■ **Brief**: Say how many lines in the material below hold the word "highlighter", and say nothing else.

■ **Data records**:

· · · · · · ·

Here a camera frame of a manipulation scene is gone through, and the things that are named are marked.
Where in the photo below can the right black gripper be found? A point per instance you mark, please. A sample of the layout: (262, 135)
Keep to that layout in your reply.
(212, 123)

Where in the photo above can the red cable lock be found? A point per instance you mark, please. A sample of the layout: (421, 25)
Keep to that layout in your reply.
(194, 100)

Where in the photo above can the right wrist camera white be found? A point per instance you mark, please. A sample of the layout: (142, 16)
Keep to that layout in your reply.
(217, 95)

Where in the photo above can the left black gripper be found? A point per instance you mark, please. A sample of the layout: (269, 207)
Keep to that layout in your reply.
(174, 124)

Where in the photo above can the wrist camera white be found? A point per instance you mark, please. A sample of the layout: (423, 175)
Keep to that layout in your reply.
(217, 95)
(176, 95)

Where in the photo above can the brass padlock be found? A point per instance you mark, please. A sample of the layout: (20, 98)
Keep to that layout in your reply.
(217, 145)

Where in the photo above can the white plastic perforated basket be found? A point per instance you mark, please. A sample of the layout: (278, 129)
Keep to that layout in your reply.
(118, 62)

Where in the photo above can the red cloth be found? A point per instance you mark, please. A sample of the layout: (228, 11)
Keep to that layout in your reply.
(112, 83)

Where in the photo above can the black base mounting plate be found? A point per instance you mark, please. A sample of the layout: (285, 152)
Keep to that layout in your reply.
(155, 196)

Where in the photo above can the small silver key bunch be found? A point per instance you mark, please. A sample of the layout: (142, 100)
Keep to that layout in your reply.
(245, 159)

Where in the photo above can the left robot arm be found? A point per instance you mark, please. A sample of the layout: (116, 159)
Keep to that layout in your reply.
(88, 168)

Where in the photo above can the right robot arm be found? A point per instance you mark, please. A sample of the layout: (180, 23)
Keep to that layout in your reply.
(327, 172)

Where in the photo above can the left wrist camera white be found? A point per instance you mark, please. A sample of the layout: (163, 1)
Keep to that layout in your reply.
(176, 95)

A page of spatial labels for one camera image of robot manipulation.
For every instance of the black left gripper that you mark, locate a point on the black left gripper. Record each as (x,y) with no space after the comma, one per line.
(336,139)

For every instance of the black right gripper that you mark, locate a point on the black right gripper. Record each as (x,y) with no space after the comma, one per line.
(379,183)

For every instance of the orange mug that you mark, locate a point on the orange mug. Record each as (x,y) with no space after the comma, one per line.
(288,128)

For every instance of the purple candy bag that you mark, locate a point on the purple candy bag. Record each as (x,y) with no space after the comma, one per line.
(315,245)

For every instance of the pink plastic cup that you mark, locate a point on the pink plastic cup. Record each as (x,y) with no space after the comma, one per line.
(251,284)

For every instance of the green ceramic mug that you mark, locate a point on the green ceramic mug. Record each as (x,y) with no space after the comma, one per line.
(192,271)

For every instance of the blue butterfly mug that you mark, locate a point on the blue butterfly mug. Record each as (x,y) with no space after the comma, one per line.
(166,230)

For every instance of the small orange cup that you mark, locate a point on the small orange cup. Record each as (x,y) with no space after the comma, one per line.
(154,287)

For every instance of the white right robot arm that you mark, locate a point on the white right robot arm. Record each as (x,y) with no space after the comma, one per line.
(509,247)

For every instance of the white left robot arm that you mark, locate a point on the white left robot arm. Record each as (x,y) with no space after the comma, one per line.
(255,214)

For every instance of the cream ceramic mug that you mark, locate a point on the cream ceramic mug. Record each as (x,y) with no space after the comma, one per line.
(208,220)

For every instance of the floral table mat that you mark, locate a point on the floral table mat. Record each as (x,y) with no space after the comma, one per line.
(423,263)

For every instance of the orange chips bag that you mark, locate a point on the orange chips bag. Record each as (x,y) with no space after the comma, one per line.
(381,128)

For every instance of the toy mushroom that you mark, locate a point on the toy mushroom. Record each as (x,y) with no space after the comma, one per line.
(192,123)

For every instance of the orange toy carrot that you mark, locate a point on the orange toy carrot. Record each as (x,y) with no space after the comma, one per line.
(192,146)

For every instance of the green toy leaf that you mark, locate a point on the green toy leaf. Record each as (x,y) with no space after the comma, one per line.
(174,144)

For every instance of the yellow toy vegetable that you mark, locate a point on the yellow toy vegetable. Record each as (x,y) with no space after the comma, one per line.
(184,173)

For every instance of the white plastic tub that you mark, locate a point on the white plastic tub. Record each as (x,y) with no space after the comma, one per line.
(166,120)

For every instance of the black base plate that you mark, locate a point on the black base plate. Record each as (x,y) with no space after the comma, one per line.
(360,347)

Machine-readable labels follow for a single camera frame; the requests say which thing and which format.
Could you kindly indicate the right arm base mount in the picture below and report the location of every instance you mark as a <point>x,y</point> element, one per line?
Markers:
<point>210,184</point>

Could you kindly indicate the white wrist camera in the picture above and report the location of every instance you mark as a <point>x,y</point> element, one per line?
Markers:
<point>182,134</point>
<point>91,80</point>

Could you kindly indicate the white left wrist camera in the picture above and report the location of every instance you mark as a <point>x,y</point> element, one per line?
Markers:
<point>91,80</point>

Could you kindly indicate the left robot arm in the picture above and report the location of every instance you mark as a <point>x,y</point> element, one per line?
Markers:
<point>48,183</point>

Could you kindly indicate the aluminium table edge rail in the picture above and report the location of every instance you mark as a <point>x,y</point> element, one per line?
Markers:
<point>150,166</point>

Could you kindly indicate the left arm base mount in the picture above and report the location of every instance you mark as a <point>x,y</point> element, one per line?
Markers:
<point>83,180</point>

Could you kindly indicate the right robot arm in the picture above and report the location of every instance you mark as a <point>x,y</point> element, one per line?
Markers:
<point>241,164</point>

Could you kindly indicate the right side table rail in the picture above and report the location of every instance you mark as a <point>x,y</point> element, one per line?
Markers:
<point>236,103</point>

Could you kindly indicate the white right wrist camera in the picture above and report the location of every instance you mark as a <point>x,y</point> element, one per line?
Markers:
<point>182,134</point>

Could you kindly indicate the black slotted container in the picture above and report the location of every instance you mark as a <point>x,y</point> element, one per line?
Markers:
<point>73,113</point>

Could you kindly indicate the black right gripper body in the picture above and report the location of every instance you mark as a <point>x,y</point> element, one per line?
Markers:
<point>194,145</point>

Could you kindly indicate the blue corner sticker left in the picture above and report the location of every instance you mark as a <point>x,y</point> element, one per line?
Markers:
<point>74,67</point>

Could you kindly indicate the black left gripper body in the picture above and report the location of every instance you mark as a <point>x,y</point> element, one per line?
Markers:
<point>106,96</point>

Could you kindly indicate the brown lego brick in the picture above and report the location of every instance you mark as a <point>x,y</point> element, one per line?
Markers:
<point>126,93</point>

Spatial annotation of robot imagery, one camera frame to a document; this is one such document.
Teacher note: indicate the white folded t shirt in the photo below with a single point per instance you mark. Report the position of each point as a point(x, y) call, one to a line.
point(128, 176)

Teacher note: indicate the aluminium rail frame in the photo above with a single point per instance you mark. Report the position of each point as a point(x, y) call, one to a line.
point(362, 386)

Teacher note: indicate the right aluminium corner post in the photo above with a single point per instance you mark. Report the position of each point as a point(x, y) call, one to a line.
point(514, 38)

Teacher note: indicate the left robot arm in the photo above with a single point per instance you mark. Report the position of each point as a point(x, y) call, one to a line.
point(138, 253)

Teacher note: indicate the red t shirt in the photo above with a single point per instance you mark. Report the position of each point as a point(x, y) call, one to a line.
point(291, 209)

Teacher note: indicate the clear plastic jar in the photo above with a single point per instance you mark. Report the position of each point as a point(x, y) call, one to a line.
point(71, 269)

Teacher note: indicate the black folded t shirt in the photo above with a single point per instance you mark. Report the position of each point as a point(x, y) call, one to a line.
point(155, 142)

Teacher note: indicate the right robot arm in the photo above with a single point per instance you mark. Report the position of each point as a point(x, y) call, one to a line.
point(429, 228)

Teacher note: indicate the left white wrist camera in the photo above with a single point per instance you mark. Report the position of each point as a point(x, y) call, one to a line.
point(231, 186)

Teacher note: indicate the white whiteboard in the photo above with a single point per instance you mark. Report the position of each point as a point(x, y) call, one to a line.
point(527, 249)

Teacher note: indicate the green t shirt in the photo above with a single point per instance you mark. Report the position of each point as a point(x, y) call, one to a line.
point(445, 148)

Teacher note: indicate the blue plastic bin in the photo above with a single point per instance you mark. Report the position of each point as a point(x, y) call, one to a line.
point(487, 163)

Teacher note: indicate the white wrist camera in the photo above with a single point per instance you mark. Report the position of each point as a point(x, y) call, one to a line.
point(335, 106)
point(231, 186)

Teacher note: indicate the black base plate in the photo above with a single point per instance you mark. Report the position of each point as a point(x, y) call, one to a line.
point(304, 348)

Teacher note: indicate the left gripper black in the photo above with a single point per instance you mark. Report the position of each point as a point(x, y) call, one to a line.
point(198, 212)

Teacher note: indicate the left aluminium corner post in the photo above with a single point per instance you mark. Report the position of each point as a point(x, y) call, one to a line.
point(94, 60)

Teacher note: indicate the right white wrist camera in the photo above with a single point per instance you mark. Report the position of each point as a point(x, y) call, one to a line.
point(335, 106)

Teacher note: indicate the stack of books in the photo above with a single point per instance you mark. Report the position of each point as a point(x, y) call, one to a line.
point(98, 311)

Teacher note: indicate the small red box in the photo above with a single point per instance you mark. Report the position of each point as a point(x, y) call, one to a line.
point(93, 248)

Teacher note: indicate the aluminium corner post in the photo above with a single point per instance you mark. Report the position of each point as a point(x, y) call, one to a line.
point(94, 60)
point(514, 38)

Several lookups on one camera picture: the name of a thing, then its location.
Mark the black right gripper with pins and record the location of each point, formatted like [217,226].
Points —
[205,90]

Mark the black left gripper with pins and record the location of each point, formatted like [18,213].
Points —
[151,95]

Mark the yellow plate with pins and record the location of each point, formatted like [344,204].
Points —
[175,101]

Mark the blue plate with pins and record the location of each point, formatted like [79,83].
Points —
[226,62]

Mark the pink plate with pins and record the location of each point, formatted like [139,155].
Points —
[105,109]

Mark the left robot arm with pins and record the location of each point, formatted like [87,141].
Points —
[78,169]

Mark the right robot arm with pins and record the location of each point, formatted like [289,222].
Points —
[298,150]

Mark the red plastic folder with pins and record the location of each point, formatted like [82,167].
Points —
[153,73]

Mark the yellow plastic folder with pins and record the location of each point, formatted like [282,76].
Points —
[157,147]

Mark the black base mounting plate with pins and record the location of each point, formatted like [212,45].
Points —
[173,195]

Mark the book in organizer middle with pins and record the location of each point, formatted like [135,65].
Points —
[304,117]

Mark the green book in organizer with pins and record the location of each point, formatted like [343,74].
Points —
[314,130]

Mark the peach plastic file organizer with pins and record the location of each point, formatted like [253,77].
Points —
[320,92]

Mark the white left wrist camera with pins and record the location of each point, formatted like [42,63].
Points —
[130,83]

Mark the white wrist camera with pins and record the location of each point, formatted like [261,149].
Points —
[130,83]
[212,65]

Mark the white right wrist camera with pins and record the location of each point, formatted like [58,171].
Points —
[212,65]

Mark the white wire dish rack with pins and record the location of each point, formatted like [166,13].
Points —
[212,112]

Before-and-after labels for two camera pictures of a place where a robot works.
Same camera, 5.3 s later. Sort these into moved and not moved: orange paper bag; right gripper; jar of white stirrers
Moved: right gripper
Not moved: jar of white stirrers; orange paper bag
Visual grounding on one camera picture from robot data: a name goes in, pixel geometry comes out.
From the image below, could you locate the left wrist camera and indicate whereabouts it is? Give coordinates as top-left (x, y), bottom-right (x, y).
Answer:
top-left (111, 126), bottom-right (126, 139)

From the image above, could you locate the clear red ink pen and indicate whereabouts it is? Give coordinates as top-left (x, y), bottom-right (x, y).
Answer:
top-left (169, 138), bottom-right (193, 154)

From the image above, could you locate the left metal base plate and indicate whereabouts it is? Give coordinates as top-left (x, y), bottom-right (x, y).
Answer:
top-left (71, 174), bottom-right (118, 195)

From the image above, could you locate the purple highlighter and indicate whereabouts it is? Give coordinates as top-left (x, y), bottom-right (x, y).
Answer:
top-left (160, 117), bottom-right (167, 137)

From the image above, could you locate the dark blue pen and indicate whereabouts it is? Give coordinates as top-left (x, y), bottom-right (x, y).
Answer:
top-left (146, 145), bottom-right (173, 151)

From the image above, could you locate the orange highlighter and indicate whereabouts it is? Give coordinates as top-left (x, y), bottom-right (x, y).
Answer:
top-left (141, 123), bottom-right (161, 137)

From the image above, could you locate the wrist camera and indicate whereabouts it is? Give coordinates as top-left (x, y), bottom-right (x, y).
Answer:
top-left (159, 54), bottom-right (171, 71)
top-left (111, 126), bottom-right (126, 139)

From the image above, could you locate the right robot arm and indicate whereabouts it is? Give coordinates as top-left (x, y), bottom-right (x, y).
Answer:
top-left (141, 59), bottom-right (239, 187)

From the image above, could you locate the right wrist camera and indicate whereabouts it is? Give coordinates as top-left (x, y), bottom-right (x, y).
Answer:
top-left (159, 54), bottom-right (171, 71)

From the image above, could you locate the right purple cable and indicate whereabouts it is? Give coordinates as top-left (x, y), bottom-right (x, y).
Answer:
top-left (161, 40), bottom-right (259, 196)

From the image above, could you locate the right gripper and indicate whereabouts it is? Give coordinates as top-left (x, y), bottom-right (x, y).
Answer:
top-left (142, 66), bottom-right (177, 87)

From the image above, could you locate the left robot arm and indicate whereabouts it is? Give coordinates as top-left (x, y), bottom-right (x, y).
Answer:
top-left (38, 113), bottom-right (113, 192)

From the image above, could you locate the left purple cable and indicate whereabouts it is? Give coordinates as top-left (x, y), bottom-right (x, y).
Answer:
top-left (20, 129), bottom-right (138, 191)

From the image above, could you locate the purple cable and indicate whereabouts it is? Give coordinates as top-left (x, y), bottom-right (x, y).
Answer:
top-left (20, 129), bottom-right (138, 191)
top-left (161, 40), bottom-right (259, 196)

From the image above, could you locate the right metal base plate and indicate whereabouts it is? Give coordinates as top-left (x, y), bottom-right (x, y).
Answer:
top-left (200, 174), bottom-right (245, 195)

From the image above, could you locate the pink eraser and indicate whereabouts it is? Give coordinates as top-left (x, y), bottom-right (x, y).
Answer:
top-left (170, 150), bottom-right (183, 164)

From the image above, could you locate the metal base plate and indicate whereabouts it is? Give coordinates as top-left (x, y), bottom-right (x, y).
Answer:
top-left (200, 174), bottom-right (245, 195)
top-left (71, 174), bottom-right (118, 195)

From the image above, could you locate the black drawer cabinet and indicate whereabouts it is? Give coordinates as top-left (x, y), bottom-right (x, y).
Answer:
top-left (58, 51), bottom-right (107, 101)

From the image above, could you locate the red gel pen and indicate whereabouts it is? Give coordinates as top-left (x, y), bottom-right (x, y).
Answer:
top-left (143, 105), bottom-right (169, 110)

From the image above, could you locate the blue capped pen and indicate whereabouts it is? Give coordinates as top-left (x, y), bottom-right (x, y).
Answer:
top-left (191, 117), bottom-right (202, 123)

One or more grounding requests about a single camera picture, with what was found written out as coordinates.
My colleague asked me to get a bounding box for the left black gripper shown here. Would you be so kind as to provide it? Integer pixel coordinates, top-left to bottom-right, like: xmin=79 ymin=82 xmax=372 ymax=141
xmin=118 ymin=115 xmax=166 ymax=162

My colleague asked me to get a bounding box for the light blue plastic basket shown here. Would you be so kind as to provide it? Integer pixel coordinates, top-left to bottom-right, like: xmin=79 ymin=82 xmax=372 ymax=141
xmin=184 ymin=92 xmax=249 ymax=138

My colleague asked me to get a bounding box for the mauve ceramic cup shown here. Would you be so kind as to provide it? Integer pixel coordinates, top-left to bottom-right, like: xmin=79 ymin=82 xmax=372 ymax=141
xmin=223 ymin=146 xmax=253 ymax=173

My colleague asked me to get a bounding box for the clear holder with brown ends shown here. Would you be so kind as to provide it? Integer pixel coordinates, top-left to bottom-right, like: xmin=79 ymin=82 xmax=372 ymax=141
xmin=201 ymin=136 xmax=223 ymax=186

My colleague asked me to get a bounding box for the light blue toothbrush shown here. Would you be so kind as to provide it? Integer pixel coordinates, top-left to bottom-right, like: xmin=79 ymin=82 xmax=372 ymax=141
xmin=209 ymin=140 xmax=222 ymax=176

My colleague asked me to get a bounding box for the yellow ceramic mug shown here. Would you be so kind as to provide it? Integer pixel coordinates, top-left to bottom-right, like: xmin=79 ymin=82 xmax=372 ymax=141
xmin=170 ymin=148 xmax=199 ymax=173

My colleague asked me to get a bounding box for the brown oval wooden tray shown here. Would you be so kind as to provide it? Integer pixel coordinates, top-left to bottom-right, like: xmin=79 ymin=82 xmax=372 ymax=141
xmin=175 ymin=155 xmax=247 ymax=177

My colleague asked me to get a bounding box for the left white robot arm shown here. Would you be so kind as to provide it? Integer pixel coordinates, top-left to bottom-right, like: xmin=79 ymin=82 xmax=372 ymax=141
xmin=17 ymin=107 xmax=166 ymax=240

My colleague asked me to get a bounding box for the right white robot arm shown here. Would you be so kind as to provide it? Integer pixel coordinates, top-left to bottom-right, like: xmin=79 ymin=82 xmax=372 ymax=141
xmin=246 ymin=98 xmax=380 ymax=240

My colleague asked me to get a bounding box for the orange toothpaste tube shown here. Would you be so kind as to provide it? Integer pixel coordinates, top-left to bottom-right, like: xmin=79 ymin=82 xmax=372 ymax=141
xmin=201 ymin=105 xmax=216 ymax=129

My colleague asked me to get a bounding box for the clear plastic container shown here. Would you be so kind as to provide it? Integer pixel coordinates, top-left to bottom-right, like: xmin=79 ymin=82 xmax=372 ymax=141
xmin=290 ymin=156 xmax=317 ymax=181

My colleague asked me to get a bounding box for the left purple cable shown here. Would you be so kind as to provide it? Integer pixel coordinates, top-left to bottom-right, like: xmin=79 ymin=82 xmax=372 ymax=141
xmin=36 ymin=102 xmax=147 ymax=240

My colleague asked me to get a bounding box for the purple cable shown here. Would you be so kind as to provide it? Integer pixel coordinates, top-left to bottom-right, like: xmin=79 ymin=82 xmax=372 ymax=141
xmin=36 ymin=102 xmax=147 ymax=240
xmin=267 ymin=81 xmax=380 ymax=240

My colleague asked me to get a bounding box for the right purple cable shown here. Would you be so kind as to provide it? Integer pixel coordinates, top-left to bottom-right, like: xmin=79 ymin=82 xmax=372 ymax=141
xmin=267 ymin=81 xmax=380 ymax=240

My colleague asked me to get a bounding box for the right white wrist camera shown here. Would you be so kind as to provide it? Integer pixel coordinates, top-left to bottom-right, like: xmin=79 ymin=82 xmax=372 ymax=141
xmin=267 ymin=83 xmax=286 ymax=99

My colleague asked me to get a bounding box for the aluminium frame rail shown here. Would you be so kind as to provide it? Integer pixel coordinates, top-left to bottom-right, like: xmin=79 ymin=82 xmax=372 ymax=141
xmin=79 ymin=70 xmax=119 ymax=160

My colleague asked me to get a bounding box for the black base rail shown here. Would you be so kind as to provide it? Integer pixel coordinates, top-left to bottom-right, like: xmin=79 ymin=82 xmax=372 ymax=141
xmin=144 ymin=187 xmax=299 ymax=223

· · · · · · ·

■ **Solution for this task**: 2